EXERCISE INPUT Block Start
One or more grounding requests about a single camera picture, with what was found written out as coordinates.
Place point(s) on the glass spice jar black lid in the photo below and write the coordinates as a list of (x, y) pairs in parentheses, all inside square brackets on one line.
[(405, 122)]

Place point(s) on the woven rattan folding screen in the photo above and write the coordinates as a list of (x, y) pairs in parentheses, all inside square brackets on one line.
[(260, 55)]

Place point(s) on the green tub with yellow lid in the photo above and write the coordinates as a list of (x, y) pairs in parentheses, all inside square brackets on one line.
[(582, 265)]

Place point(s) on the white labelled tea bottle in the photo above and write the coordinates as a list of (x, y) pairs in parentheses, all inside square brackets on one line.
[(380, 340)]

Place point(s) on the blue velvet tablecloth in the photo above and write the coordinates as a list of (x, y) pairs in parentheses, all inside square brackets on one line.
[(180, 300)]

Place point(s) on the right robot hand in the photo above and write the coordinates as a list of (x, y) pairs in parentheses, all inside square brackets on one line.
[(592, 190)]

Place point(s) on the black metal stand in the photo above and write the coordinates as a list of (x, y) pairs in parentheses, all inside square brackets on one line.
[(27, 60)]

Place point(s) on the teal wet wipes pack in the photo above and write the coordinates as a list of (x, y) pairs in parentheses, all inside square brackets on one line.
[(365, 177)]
EXERCISE INPUT Block End
EXERCISE INPUT Block Start
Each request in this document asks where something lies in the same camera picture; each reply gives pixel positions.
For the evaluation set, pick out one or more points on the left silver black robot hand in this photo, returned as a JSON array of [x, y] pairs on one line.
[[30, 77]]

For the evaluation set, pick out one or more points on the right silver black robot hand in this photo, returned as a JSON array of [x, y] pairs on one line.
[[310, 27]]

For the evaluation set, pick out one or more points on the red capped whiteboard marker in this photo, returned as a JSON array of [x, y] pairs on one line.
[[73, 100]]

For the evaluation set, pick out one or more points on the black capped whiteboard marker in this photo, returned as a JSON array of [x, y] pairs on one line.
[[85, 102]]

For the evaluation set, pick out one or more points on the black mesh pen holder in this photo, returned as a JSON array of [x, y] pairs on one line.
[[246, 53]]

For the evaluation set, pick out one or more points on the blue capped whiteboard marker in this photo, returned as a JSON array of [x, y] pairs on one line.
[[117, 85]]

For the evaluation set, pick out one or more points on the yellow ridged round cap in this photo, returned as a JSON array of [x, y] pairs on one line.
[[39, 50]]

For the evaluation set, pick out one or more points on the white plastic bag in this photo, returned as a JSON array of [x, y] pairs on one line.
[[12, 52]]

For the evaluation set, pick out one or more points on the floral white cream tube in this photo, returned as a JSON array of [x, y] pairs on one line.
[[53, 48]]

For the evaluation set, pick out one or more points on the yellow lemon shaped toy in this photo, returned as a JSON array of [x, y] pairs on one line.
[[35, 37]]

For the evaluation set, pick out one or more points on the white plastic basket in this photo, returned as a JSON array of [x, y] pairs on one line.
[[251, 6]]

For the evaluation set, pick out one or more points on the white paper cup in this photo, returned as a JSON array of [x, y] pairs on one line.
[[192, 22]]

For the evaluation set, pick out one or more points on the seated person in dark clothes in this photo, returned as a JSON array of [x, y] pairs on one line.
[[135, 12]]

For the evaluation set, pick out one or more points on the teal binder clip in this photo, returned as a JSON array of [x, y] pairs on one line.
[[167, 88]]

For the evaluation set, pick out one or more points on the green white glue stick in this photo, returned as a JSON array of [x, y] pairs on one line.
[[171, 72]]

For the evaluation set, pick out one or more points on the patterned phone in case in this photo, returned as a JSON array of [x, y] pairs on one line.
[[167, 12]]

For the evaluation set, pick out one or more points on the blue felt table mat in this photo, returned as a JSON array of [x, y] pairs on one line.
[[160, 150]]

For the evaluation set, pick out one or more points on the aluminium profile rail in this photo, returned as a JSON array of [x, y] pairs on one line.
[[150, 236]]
EXERCISE INPUT Block End
EXERCISE INPUT Block Start
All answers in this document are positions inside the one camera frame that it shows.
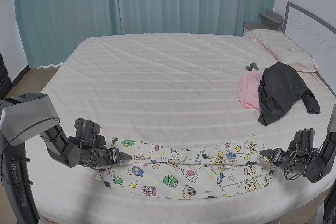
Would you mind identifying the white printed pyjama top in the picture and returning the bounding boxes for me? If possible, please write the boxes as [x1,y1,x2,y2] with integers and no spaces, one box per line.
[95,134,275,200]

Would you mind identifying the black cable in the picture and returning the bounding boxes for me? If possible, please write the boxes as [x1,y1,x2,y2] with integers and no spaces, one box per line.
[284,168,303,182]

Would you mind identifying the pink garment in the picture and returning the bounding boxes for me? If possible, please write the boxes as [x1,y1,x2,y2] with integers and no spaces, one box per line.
EXERCISE INPUT Block End
» **WORK INSTRUCTIONS**: Using the entries above, state the number of lines that include "document". Add nothing else.

» **SOLUTION FOR THIS TASK**: 2